By the way, any suggestion that inflated fuel prices might put a damper on RV activity is premature. The latest Canadian figures (from “Go RVing Canada”) say attendance figures at RV shows this year are up 25 to 45 per cent, sales are up 18 per cent. The industry - estimated to generate as much as $11 billion on the continent annually - offers RVers lists of associations they can join, a weekly rundown of trade shows, tips on towing, routes to the cheapest gas, emergency procedures, lay interpretations of the highway traffic act, suggestions for winter RVing, internet access to campground availability and templates for RV bloggers. And there are RV magazines for all interests A to Z - from “Alaska by RV” to “Workamper News.” In the view of industry analysts, the world is an RVer's oyster.
The history of RVing is fairly obvious. In North America, at least, it all began with a guy named Wally Byam, a man trained as a lawyer but hankering for the open road. In the late 1920s he built a prototype trailer out of Masonite in his backyard. He published a how-to magazine offering construction kits. In 1936, he acquired a struggling Hawley Bowlus trailer construction company and introduced the “Airstream Clipper,” the 24-foot, aluminium skinned, low wind resistant, fuel efficient house trailer. And in spite of the Depression, Byam put 400 Airstreams on the road that year. His Depression-era idea spawned an entire culture. Today, there are Airstream associations, websites, campgrounds and rallies.
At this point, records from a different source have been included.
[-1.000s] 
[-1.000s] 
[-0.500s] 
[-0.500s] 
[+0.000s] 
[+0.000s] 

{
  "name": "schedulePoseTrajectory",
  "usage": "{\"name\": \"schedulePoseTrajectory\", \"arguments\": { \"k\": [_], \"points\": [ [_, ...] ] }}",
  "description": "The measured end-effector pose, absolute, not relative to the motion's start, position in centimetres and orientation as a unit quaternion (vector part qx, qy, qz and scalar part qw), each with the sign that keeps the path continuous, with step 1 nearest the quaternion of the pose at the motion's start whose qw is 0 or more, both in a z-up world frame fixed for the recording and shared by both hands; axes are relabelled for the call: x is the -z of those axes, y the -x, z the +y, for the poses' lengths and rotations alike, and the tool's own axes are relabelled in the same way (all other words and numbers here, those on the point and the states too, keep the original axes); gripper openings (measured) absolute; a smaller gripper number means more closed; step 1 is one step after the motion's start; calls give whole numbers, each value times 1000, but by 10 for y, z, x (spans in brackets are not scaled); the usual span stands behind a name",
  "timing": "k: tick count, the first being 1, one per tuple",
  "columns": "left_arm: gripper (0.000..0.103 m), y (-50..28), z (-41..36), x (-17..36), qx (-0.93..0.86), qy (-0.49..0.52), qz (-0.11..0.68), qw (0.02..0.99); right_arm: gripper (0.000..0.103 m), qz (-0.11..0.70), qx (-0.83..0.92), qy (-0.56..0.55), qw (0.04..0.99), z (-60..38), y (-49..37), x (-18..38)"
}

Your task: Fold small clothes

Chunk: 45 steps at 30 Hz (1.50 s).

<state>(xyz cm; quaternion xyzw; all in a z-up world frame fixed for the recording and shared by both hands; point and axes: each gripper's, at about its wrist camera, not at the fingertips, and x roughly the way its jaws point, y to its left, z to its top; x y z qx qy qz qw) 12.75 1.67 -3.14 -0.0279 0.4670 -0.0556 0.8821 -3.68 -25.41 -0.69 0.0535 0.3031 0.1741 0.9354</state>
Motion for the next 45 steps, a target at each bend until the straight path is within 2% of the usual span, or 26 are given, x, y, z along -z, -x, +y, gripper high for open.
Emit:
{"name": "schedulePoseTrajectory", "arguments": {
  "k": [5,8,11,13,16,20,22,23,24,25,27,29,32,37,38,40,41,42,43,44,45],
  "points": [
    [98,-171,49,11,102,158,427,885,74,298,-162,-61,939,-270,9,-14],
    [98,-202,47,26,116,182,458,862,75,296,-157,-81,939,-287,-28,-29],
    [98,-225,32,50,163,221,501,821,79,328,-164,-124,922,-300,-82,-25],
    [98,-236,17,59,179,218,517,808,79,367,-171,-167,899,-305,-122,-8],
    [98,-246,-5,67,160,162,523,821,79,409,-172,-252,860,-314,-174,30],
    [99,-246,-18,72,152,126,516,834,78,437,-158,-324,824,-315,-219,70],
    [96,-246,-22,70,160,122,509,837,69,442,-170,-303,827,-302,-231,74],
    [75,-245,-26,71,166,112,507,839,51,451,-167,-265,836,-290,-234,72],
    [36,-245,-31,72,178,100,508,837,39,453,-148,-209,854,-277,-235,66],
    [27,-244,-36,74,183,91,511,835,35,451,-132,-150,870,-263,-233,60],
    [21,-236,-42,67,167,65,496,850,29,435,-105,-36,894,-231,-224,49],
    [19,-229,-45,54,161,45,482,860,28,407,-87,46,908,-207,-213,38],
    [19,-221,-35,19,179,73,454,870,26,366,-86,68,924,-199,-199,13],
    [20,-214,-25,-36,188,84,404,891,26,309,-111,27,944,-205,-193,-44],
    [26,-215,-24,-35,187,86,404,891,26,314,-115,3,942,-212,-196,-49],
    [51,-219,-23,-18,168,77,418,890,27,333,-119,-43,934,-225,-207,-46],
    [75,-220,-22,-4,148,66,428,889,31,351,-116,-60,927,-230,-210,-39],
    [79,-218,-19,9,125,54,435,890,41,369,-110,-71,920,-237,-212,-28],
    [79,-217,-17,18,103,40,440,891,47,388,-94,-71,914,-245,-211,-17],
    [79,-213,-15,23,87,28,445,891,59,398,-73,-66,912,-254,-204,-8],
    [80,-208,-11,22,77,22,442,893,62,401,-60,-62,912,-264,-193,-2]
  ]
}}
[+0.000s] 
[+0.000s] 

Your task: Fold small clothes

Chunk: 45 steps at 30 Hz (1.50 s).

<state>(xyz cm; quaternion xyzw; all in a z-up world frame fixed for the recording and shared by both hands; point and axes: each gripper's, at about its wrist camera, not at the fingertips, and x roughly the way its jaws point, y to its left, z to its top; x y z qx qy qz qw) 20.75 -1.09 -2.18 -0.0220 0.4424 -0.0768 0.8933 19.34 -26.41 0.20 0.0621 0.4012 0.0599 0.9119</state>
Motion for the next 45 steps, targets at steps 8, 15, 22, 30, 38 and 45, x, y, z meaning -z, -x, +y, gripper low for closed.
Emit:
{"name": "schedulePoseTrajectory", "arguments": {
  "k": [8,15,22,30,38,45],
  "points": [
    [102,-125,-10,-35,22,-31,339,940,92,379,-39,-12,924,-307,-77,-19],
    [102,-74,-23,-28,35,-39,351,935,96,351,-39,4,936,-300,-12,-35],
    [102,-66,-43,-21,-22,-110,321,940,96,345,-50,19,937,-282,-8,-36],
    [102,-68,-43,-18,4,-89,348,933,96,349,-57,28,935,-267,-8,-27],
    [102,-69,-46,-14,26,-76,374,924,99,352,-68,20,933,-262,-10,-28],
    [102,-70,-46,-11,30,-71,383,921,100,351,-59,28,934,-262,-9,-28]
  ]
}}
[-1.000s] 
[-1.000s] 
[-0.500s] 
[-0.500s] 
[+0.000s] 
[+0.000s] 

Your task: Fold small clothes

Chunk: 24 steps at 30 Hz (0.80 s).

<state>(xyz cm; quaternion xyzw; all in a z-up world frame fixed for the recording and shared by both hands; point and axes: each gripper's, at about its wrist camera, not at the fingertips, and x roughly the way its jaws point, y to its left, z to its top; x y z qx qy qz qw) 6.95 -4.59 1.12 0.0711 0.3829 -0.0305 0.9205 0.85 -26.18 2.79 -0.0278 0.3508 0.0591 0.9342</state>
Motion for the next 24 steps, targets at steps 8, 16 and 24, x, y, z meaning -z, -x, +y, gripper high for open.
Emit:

Poor brother to Byam's Airstream was John. K. Hanson's Winnebago, born in the county of the same name in Iowa. Curiously, in another period of economic downturn - the late 1950s - Hanson dreamed of making travel a realistic dream for average North Americans. In 2008, the company celebrated its 50th anniversary with the production of its 400,000th unit. Unlike the perceived upscale Airstream, the Winnebago has migrated into popular culture too, with appearances in such films at “Escape to Witch Mountain,” “Spaceballs” and remember Clark Griswold's goofy friend Eddie from Kansas parking his Winnie in the driveway in “Christmas Vacation”? Oh, and there's the punk rock song “Winnebago Warriors” and a song by The Tubes.
“An American citizen, you are entitled to,” the band sings, “a herd of Winnebagos; we're giving them away.”
I don't know about getting them for free, but I do remember a seminal moment in an RV. The summer I turned 18 was 1967, Centennial year, the year the world came to Canada's Expo '67 in Montreal. Which was a grand thing, unless you were an average Canadian family in search of virtually no accommodation in Montreal to see the fair that summer. Well, I have to hand it to those Expo folks. They thought of everything. We found lodging for my mom and dad, two grandparents, my sister and me, in a 19-foot-long Winnie Wagon (I think) on Montreal Island. From there we trekked daily to the Expo site. “Give us a Place to Stand” (the theme song at Expo's Ontario pavilion) took on a whole new meaning for the Barris family that summer.
The Winnebago didn't travel an inch, but it was our ticket to the world that summer. And for that, I owe RV king John K. Hanson (if not my patient grandparents) a hearty, patriotic thanks.